WORK REQUIRED
If "item" shows up in a line of the material, return that line.

PROVIDED RECORDS
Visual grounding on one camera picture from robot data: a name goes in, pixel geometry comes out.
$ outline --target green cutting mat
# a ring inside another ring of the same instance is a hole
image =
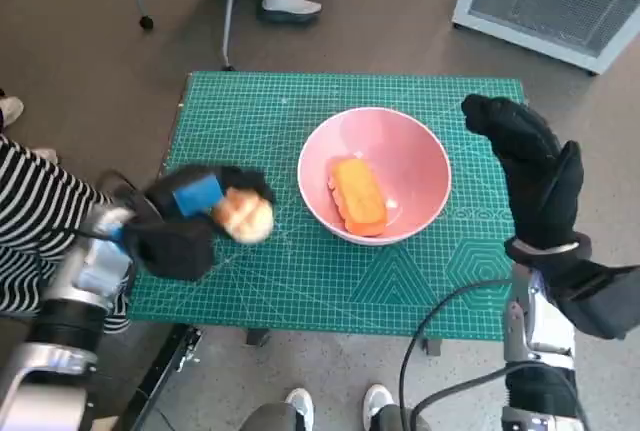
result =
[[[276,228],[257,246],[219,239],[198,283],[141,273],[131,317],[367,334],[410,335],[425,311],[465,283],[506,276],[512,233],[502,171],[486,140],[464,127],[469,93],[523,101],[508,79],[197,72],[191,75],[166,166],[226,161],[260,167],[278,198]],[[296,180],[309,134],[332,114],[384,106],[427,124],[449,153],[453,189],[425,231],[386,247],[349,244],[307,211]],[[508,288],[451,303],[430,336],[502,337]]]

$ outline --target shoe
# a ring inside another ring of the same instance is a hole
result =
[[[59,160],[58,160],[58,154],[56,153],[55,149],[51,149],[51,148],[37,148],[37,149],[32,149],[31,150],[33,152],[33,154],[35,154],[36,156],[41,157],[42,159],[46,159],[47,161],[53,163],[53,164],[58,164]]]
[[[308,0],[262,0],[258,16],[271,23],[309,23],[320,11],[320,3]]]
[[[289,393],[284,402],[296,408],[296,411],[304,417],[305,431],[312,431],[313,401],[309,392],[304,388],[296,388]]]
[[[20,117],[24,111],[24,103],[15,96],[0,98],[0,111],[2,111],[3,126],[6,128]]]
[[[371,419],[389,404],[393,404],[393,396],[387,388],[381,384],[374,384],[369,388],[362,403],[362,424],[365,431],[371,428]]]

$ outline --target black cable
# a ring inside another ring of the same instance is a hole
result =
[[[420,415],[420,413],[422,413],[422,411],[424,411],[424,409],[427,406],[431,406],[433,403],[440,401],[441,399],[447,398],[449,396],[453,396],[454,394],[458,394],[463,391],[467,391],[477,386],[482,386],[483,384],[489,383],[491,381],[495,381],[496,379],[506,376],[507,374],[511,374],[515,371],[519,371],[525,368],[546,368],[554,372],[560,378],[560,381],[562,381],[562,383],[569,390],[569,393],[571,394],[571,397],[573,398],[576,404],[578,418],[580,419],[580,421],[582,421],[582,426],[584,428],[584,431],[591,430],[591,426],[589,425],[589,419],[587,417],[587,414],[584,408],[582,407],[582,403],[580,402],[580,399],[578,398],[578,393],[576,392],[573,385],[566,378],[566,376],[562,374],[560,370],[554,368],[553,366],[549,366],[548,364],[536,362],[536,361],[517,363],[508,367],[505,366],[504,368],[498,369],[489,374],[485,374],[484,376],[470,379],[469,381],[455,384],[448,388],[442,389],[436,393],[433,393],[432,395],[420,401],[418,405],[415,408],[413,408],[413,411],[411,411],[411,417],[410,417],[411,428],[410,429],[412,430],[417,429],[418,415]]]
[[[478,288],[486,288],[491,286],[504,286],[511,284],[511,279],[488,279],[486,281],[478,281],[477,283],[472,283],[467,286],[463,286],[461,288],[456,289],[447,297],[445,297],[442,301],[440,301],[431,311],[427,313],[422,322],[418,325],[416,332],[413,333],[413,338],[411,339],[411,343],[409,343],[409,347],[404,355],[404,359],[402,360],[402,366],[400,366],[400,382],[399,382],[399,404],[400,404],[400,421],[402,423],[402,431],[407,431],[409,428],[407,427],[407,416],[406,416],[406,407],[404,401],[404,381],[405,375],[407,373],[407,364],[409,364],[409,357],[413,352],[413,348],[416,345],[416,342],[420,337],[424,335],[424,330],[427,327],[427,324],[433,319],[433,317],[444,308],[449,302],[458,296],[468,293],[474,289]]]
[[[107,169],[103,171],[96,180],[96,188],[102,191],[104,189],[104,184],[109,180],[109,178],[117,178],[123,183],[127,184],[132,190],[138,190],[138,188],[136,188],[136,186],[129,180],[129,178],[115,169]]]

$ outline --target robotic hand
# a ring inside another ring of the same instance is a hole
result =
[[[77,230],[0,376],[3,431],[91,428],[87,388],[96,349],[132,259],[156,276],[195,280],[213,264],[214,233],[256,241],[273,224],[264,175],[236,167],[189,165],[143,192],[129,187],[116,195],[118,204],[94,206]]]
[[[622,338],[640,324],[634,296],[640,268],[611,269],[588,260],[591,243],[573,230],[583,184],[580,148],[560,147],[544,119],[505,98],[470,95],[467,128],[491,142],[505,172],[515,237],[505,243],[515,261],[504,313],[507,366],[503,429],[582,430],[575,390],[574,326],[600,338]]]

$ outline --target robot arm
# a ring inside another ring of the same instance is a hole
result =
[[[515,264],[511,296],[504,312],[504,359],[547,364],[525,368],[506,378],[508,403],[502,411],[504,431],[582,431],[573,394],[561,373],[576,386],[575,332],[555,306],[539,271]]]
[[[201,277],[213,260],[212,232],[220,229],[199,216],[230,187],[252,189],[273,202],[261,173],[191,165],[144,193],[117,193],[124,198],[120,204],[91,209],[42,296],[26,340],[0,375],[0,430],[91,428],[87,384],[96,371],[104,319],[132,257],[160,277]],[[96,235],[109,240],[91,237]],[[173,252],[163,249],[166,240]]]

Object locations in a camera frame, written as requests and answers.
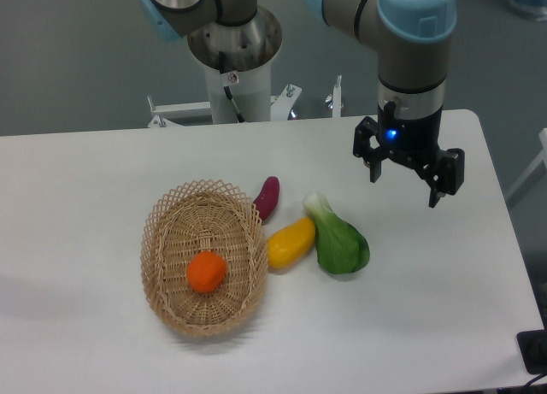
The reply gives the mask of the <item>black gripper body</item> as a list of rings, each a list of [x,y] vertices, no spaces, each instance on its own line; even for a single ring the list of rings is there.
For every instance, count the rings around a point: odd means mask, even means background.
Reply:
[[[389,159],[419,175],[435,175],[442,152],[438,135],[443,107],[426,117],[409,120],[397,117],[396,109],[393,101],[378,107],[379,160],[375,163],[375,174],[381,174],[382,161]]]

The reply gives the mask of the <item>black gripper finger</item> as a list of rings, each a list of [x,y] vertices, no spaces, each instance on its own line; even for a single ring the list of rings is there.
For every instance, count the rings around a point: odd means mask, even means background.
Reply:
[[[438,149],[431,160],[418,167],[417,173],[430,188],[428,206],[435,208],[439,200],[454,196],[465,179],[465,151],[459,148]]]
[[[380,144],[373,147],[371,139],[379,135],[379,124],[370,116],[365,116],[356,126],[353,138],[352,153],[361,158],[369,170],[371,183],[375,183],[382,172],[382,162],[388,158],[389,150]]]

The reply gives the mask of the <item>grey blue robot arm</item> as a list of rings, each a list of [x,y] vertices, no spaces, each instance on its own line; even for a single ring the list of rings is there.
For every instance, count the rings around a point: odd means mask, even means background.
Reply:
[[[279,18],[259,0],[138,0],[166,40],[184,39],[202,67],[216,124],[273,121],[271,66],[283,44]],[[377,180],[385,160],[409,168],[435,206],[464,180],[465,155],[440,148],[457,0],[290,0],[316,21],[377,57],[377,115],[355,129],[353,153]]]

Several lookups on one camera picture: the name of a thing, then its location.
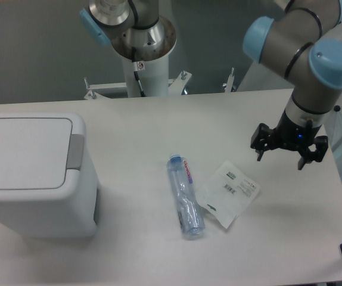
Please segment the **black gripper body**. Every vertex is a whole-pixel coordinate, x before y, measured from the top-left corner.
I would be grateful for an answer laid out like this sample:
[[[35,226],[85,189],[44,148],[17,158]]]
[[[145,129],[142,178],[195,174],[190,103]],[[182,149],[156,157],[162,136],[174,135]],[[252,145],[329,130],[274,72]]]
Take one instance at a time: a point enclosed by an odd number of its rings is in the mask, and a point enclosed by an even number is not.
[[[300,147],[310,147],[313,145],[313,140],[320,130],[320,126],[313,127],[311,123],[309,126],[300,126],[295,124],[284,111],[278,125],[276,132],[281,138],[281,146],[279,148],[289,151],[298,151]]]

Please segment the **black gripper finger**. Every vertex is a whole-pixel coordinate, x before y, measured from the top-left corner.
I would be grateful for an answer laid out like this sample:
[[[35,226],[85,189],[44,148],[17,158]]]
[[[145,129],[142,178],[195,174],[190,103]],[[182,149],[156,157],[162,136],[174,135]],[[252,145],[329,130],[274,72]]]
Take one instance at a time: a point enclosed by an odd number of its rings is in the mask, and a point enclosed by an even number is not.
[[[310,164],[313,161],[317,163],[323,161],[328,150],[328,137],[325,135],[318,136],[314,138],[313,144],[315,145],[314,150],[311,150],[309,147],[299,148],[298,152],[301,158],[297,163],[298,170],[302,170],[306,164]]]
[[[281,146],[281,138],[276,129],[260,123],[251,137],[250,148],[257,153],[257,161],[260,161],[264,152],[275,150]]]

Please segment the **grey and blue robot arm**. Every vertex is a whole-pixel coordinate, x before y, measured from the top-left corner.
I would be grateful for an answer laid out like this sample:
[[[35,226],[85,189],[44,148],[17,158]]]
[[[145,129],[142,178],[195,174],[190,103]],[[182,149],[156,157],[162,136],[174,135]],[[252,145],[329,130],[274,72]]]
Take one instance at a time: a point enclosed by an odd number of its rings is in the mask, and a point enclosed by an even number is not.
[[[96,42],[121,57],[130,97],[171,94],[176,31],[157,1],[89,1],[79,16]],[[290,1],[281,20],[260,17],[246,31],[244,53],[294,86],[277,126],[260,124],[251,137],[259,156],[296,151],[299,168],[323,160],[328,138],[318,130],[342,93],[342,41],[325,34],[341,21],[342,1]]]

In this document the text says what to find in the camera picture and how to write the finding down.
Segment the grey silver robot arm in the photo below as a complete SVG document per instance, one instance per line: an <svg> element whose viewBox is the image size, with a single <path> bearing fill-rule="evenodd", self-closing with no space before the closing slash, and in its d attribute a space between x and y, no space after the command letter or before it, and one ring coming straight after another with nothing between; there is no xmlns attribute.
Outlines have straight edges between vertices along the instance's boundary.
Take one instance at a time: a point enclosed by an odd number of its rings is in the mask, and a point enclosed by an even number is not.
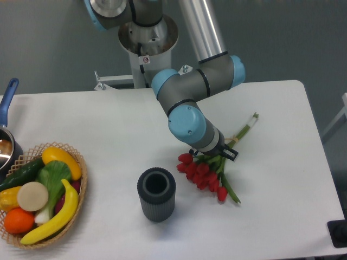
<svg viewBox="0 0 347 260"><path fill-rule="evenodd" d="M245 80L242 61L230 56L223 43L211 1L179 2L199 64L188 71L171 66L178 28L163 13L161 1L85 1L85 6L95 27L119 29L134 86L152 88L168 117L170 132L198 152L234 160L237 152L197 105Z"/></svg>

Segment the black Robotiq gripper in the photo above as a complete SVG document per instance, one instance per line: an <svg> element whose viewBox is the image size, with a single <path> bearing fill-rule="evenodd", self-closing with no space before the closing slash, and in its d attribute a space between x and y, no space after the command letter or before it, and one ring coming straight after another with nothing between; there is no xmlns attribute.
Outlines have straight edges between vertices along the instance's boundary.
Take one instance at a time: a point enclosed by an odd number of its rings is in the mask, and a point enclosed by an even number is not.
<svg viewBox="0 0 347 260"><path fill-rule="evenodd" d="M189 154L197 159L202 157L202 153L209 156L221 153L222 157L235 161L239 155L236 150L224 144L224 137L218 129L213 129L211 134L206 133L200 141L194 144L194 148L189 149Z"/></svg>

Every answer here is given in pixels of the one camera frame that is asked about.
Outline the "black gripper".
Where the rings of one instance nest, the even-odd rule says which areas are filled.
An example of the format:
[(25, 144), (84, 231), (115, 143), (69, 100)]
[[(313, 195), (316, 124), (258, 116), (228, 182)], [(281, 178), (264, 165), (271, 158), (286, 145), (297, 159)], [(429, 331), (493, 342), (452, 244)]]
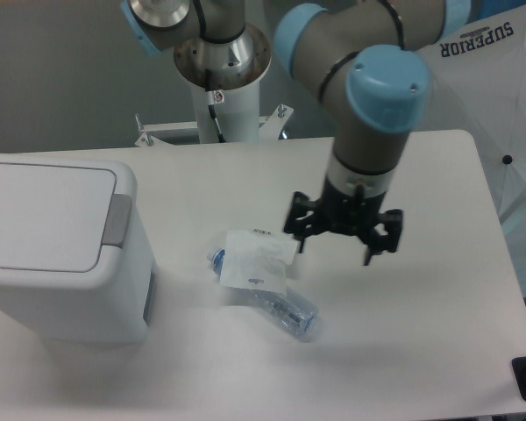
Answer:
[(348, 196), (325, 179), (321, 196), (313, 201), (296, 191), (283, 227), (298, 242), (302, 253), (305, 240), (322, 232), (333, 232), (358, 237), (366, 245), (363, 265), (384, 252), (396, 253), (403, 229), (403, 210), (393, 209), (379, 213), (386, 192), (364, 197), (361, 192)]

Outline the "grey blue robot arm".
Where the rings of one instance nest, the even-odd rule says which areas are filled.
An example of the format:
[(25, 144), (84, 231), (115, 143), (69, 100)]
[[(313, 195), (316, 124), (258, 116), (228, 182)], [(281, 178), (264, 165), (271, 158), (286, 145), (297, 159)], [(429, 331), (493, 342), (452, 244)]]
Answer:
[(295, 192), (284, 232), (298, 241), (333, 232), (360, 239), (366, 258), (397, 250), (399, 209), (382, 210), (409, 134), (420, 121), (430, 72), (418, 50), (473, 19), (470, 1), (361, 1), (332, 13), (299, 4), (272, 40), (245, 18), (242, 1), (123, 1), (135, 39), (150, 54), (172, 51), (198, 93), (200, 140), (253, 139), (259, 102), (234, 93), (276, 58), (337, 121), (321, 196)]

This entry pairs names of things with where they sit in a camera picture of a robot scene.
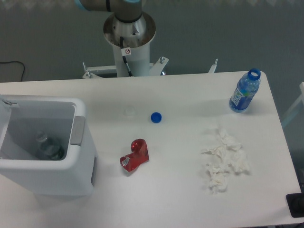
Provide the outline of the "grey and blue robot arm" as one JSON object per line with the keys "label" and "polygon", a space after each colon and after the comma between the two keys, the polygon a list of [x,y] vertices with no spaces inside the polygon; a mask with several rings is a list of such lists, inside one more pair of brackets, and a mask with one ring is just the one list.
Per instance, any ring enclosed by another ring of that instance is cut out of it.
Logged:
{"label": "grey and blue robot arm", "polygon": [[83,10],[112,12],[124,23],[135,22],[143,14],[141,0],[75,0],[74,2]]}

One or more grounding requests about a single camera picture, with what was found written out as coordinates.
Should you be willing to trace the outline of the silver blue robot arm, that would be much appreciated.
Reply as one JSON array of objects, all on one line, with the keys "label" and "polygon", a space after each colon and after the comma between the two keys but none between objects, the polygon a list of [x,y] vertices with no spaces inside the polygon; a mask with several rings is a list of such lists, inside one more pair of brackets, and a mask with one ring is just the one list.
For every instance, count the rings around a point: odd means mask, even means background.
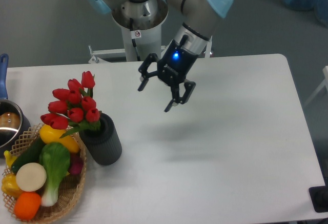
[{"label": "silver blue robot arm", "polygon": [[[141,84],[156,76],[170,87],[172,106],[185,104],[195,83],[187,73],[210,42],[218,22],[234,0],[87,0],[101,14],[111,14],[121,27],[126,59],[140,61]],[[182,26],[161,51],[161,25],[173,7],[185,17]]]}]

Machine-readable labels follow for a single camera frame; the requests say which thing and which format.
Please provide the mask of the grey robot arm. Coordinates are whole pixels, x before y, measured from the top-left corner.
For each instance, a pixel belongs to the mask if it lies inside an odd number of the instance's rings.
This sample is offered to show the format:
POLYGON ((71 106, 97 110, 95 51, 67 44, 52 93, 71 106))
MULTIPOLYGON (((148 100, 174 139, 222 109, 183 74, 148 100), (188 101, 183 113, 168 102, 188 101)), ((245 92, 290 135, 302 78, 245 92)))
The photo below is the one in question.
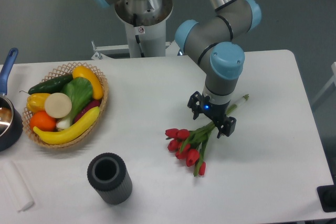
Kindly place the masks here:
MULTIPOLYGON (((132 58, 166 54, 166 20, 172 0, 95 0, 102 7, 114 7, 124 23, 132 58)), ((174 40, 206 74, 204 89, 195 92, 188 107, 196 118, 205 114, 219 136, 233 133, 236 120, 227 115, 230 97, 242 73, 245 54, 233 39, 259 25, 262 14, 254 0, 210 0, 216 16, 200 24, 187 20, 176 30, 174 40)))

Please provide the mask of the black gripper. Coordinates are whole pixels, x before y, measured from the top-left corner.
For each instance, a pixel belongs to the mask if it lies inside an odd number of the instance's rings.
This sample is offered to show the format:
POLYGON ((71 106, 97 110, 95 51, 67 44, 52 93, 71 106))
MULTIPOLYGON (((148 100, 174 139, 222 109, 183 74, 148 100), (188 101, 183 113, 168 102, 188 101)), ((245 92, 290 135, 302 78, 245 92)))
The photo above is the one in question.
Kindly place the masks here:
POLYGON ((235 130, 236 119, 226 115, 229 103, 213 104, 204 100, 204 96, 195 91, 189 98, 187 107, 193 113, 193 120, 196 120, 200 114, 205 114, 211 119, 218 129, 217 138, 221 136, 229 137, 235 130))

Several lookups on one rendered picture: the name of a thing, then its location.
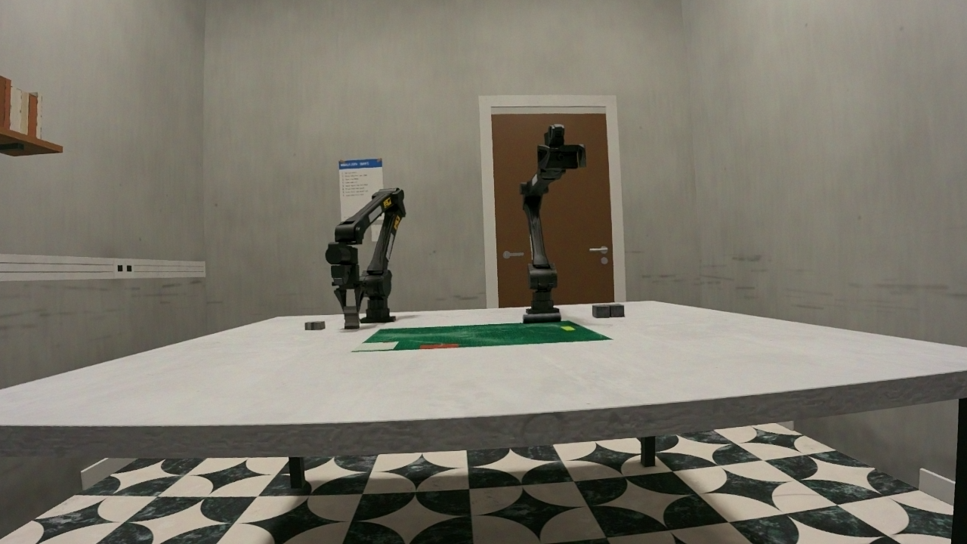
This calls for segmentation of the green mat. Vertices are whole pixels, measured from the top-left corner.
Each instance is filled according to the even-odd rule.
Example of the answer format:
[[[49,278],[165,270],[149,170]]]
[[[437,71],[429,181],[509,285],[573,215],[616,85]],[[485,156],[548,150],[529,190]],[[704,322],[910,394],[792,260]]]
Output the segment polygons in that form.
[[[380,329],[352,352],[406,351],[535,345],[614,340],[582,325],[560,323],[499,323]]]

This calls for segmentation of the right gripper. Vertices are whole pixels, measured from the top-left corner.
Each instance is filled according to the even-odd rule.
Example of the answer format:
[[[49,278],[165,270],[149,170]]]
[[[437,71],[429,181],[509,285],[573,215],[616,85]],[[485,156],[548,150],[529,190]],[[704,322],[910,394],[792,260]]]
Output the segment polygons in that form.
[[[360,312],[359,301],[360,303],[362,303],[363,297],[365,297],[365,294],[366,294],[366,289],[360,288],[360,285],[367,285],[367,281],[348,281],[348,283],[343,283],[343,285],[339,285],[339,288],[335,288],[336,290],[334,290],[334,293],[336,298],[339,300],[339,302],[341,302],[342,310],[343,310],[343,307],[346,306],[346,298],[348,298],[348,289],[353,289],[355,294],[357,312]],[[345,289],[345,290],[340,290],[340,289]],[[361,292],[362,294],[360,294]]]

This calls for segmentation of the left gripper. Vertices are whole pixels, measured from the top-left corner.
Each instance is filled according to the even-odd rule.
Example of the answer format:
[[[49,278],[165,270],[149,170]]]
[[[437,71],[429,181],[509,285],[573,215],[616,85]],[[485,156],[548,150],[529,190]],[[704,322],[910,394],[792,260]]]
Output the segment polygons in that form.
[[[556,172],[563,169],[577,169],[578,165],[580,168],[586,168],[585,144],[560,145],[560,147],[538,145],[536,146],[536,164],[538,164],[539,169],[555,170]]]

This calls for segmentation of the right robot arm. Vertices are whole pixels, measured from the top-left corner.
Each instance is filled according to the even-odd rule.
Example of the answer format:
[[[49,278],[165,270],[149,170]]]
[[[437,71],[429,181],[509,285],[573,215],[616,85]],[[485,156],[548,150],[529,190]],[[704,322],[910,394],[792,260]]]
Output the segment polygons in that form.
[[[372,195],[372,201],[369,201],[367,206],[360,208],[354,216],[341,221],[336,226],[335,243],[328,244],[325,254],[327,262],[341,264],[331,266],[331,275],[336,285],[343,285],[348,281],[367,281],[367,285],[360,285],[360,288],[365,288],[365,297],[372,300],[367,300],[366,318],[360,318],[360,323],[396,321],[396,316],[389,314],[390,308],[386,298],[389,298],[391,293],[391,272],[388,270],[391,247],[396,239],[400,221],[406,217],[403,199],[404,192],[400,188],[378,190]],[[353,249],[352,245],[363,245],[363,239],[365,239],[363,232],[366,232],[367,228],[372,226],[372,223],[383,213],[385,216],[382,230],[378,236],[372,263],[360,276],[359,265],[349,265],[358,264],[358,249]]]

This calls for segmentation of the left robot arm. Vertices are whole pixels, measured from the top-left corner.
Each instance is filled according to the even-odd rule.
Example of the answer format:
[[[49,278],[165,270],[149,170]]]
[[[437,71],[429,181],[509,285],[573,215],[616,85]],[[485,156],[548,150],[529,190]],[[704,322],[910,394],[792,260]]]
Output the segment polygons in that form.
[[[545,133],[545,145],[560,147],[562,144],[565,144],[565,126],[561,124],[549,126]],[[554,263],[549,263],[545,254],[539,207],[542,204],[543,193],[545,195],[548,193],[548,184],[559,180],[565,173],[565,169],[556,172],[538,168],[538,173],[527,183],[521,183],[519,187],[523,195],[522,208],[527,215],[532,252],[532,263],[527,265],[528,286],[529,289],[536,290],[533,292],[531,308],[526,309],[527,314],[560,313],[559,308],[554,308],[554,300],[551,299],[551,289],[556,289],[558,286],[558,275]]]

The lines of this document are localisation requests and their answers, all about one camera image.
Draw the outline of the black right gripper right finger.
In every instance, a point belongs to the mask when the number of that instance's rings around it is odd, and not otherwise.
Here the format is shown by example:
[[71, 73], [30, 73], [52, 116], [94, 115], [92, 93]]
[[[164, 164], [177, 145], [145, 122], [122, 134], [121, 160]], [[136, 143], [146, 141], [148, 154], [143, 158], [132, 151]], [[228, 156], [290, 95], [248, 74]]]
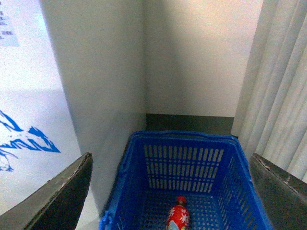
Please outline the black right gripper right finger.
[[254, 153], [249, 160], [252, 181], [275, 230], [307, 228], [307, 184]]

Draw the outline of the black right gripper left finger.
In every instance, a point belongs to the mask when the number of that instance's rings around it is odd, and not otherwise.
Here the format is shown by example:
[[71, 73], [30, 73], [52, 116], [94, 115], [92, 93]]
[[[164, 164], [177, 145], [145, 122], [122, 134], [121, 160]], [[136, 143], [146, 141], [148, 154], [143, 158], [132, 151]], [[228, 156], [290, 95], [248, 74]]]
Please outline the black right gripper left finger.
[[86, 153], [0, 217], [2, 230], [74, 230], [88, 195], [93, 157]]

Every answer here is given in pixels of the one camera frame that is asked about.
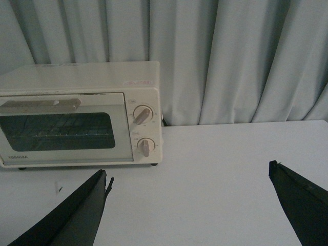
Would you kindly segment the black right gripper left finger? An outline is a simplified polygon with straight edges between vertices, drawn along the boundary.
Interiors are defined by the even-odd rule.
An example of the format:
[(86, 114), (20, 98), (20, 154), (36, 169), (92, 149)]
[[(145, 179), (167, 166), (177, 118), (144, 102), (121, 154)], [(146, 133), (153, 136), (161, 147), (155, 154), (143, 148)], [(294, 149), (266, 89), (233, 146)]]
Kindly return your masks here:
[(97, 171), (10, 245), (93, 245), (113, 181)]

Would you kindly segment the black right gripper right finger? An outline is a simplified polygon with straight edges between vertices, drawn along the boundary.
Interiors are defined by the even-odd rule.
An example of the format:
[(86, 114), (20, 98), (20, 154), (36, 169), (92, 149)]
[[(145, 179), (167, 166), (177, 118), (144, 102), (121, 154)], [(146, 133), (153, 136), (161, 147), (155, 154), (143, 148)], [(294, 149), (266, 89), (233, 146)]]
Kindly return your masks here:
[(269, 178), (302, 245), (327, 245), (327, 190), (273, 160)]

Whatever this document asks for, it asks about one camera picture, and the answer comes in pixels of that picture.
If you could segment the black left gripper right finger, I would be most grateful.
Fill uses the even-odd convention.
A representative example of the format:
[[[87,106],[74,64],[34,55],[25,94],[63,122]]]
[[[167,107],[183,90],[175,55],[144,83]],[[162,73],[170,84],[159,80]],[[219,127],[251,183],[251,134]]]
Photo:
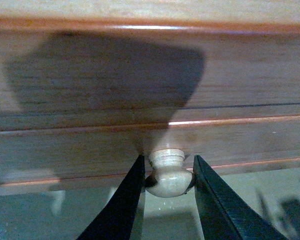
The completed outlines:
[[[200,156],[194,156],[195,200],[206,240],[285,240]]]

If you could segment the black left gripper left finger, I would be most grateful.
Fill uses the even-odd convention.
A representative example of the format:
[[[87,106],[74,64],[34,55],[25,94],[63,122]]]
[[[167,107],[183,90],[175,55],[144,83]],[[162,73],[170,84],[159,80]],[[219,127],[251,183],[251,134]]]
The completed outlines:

EXERCISE SOLUTION
The reply gives the mask of the <item>black gripper body</item> as a list of rings, each a list of [x,y] vertices, no spaces, each instance on its own line; even for a single ring the list of rings is there.
The reply gives the mask of the <item>black gripper finger</item> as a list of rings, each a list of [x,y] vertices, no spaces, each instance on its own line; even for a single ring the list of rings is there.
The reply gives the mask of the <item>grey blue robot arm</item> as a list of rings, each a list of [x,y] vertices, no spaces, each instance on its own line; even for a single ring the list of rings is there.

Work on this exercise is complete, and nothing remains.